## Task prompt:
Every line between the top of the data below and the line with "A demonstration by", both ends included, must be retyped exactly.

## Data extract:
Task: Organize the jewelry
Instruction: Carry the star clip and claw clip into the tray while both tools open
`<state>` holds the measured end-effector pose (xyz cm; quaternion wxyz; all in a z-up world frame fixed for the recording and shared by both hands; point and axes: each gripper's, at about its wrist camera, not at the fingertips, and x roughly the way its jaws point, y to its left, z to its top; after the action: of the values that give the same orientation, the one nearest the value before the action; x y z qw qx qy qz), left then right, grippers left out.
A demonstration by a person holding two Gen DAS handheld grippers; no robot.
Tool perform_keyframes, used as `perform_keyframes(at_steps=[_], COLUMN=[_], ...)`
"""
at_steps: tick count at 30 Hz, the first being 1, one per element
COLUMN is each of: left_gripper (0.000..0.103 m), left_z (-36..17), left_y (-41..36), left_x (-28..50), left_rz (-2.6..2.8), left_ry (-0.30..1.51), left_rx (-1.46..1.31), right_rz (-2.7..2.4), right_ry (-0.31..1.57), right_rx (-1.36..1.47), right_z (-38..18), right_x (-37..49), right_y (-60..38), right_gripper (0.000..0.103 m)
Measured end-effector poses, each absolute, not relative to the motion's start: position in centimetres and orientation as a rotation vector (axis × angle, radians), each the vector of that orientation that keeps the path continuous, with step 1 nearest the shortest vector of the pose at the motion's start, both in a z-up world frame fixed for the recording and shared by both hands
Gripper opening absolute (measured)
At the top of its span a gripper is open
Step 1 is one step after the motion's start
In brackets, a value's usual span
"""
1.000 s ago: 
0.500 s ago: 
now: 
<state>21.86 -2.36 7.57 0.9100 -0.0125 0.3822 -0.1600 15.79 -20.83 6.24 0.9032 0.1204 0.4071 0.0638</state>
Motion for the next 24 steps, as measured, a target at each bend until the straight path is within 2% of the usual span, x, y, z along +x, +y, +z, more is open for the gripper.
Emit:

## The answer:
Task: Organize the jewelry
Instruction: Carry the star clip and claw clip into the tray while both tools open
`<state>` holds the measured end-effector pose (xyz cm; quaternion wxyz; all in a z-up world frame fixed for the recording and shared by both hands; point and axes: each gripper's, at about its wrist camera, not at the fingertips, and x roughly the way its jaws point, y to its left, z to its top; after the action: of the values that give the same orientation, the one nearest the value before the action; x y z qw qx qy qz), left then right, grippers left out.
A demonstration by a person holding two Gen DAS handheld grippers; no robot.

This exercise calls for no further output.